Come Sunday I wasn't ready for the PGA Championship to be over . . . but my right calf was. We were doing 15 plus mile days and my 34 year old body felt 74.
I hobbled up the fairway of 18 with my trusty 24 and 70-200mm cameras to memorialize the final moments. Each stride shot pain through my entire body but I kept a smile as I passed CES security in their bright yellow uniforms and an impressive quantity of law enforcement. The crowd was buzzing like a honeybee’s hive, still energized in wake of Michael Block's slam dunk ace on 15. I had flashbacks to Phil Mickelson's miraculous victory at Kiawah Island, where I had to fight my way through a giant wave of spectators rushing the course. I thanked the officers and security guards that made eye contact for being out there. It felt like the roof was about to blow off the Oak Hill building again, except crazily this time, it wasn't for the leader of the tournament!
Block, now approaching folk hero status, knocked his final approach down left of the 18th grandstand, an impossible up and down with big future exemptions on the line remaining — a par here would get him a ticket to next year’s PGA Championship at Valhalla Golf Club in Louisville.
I ran (limped) up the right side of 18, knowing I had to capture his final shots. I weaved through a plinko of media at the green, back down to where his ball landed. A last second dive around the gallery wall led to witnessing Block's fairytale ending.
He would go on to loft an unorthodox scooping blow and sink a putt to finish T-15 as Corebridge Financial Low PGA Club Professional of the week. Block was just as much (if not more) the star of the show alongside Brooks.
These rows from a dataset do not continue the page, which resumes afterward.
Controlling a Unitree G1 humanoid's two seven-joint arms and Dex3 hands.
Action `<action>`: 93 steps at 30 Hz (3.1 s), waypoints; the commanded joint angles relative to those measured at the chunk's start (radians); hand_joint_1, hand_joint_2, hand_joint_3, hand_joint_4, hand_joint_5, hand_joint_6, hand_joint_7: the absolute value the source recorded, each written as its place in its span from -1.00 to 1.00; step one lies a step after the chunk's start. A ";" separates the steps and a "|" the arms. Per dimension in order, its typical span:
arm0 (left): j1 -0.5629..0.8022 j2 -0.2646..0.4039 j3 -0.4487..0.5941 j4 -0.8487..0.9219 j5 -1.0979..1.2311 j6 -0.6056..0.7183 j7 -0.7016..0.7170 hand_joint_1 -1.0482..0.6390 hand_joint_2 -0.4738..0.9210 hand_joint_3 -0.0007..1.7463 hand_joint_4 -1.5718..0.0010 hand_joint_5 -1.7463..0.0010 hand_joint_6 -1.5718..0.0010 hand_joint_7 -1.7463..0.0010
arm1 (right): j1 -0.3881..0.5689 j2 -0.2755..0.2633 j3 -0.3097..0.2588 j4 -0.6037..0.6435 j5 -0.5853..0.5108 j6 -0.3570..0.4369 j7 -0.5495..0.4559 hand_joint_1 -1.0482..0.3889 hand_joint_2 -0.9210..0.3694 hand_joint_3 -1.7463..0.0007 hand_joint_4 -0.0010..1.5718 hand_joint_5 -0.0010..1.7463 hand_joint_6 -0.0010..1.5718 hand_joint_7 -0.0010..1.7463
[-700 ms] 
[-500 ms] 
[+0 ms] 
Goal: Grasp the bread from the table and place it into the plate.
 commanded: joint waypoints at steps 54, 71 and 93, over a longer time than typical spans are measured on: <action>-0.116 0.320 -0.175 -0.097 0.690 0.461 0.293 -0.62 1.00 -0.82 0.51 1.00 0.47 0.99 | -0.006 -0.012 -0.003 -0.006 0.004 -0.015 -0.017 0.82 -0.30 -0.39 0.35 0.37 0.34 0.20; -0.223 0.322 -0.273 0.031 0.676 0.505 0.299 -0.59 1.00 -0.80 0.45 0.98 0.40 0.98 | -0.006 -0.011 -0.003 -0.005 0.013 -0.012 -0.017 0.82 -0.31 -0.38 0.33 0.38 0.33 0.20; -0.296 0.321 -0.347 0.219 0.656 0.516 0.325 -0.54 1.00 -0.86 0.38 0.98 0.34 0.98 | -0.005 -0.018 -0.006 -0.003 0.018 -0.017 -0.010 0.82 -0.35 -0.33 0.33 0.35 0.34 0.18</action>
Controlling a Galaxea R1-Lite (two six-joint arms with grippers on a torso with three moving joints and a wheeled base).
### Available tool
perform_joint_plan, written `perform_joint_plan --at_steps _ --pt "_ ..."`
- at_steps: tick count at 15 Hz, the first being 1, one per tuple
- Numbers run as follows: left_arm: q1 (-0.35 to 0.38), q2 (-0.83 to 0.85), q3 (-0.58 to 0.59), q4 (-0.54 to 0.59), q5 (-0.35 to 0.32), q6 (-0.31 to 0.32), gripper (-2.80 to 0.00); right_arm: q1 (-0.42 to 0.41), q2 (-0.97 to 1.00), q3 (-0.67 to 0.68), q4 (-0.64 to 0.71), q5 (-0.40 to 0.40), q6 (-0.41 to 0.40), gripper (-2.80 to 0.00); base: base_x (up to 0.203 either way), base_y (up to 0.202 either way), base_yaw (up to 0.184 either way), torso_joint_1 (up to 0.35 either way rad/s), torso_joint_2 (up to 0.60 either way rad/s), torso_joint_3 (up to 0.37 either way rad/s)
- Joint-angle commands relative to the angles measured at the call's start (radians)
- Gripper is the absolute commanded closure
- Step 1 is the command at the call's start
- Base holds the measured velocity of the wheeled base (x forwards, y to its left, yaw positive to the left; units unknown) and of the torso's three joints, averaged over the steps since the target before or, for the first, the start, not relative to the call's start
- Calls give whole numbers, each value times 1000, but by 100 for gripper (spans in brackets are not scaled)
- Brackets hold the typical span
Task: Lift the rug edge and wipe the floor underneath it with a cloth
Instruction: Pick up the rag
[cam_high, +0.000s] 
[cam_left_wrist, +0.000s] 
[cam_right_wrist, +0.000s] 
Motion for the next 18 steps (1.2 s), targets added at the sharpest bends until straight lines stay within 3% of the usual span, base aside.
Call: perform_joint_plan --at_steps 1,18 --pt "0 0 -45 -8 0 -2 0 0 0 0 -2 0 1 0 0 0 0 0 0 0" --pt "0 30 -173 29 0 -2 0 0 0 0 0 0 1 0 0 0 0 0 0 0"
A final hike led me to the top of 18 grandstand to shoot the Wanamaker Trophy ceremony and Brooks' finish. Shout out to two very kind fans who let me awkwardly stand behind them on the highest row railing awaiting the Brooks last putt, I appreciate you so much.
But I wasn't there just to see Brooks. It was time to celebrate something much bigger on behalf of all my nearly 29,000 fellow PGA Members and the Association who does so much to grow the game.
It was time to celebrate the history that Michael Block just fossilized for the ages. Call it serendipity or call it imposter syndrome, my distance from the other mob of photographers set the beautiful stage to witness the Trophy Ceremony. I see you, Michael Block, PGA. Thanks for representing the PGA of America and making the 2023 PGA Championship one for the photo books.
Until next year, it's back to the Lie + Loft print shop, where we're already getting course maps and illustrations ready for Valhalla.